Foolish Wives (1922)

Originally posted to Facebook on 5/21/2017

Foolish Wives was our second film of 1922, and the first we’ve seen directed by (and starring) Erich von Stroheim. The production was famously troubled and over-budget (as can be verified by watching the made-for-TV movie Young Indiana Jones and the Hollywood Follies) -- and resulted in a six-plus hour running time before it was taken away from Stroheim and cut down to the length that survives today.

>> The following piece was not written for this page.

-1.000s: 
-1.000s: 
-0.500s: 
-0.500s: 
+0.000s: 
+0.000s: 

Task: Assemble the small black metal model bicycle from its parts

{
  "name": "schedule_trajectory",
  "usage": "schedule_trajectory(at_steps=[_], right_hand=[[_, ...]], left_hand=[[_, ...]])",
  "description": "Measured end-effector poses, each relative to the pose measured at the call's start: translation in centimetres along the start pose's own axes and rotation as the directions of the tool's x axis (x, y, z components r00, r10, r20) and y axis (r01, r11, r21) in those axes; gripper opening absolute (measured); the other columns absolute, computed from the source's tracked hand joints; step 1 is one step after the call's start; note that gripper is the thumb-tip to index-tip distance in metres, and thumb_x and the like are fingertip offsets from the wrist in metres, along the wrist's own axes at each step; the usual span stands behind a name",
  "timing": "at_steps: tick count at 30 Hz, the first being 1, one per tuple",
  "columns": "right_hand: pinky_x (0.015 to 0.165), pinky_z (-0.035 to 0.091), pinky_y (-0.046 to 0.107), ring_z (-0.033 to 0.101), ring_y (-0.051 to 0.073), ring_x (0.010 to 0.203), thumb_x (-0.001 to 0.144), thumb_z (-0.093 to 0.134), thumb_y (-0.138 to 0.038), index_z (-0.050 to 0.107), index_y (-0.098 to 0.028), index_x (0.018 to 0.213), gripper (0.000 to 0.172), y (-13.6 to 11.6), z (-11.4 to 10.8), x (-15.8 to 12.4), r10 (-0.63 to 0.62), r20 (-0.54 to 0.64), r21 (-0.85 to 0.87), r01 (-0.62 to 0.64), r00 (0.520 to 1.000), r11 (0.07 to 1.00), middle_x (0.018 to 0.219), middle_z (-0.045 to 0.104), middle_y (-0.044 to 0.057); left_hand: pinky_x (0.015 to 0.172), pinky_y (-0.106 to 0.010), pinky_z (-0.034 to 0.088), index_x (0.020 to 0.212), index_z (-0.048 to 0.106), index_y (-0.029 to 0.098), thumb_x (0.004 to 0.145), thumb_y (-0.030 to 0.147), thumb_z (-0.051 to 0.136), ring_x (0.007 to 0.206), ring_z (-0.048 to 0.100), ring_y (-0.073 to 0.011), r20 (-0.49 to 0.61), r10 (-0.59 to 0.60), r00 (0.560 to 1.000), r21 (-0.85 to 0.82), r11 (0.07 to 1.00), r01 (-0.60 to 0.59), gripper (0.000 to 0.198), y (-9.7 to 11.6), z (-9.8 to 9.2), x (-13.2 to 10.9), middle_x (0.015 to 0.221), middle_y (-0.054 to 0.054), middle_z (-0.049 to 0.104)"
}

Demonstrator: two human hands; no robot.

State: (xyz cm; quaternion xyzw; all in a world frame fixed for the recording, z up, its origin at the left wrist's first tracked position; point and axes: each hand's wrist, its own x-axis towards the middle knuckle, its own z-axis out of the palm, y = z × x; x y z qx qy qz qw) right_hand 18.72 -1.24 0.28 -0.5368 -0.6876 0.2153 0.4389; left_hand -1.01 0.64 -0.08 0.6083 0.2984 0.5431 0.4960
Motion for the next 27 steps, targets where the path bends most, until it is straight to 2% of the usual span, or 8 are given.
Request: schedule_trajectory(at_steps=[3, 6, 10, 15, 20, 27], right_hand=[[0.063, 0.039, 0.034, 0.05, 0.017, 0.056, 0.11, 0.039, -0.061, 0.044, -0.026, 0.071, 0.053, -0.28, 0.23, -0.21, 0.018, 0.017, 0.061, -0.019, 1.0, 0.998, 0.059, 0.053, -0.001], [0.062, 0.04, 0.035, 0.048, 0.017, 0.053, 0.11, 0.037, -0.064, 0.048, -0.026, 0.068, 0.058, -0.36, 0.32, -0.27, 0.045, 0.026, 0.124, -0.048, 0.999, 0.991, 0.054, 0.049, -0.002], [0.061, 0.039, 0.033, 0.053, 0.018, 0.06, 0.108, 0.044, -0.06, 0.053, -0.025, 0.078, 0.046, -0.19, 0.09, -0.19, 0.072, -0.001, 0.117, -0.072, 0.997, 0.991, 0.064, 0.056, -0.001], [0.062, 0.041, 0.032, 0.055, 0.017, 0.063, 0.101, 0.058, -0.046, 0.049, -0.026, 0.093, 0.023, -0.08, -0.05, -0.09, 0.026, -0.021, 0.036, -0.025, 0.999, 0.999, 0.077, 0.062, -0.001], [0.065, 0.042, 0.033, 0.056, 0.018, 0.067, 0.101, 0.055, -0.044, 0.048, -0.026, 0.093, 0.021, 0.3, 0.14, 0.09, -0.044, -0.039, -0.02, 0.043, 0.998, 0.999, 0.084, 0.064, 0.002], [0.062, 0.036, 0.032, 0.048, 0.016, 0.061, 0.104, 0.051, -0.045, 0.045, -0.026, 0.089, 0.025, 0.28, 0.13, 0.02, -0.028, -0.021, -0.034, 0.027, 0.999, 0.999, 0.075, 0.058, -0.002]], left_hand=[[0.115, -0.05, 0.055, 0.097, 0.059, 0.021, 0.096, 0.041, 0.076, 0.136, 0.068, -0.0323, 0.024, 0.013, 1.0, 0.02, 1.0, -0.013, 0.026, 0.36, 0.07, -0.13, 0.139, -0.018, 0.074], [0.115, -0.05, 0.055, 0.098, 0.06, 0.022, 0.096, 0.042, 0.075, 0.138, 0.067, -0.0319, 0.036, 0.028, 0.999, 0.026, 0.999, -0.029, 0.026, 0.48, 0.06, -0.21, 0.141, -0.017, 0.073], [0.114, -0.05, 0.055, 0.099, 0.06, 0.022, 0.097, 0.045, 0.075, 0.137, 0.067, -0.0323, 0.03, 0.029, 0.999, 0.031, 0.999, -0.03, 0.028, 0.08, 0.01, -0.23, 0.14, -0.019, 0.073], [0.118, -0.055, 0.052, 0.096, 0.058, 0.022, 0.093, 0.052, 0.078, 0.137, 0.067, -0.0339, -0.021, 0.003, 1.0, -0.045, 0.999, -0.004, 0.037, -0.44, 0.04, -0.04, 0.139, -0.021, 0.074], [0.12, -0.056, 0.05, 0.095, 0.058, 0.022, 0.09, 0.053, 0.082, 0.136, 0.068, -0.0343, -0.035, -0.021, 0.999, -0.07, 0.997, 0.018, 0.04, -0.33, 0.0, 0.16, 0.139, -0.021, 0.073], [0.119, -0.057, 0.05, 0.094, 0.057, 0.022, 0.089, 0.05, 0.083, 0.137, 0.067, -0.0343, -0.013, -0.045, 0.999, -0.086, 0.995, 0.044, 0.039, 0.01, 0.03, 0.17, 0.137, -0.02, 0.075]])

The movie itself -- or what remains of it -- revolves around Stroheim and two of his cousins, presenting themselves as Russian nobility, and trying to regain their former wealth. (The Russian revolution, of course, had happened just five years earlier.) The film begins strongly, with Stroheim playing a charming rogue, working with counterfeiters, and trying to seduce the wife of the American ambassador. However the charm begins to wear, particularly in a subplot involving Stroheim having carnal designs on a mentally disabled (or ”half-witted”, as the film puts it) daughter of one of his associates. I wasn’t terribly thrilled at having to explain this to the kids in as PG a fashion as possible -- nor at another scene where someone used the phrase “free, white, and twenty-one.” The film ends rather arbitrarily and abruptly, perhaps as a result of the studio’s radical re-cutting, but for long stretches it was entertaining to watch Stroheim play a sophisticated con artist. He has a real charisma, though the more you read about his actual personality, the harder it is to avoid drawing parallels with his character. Bizarrely Stroheim was still allowed to direct several subsequent films, and continued acting well into the fifties, including his role in Grand Illusion, and in Sunset Boulevard (along with so many other silent film figures.)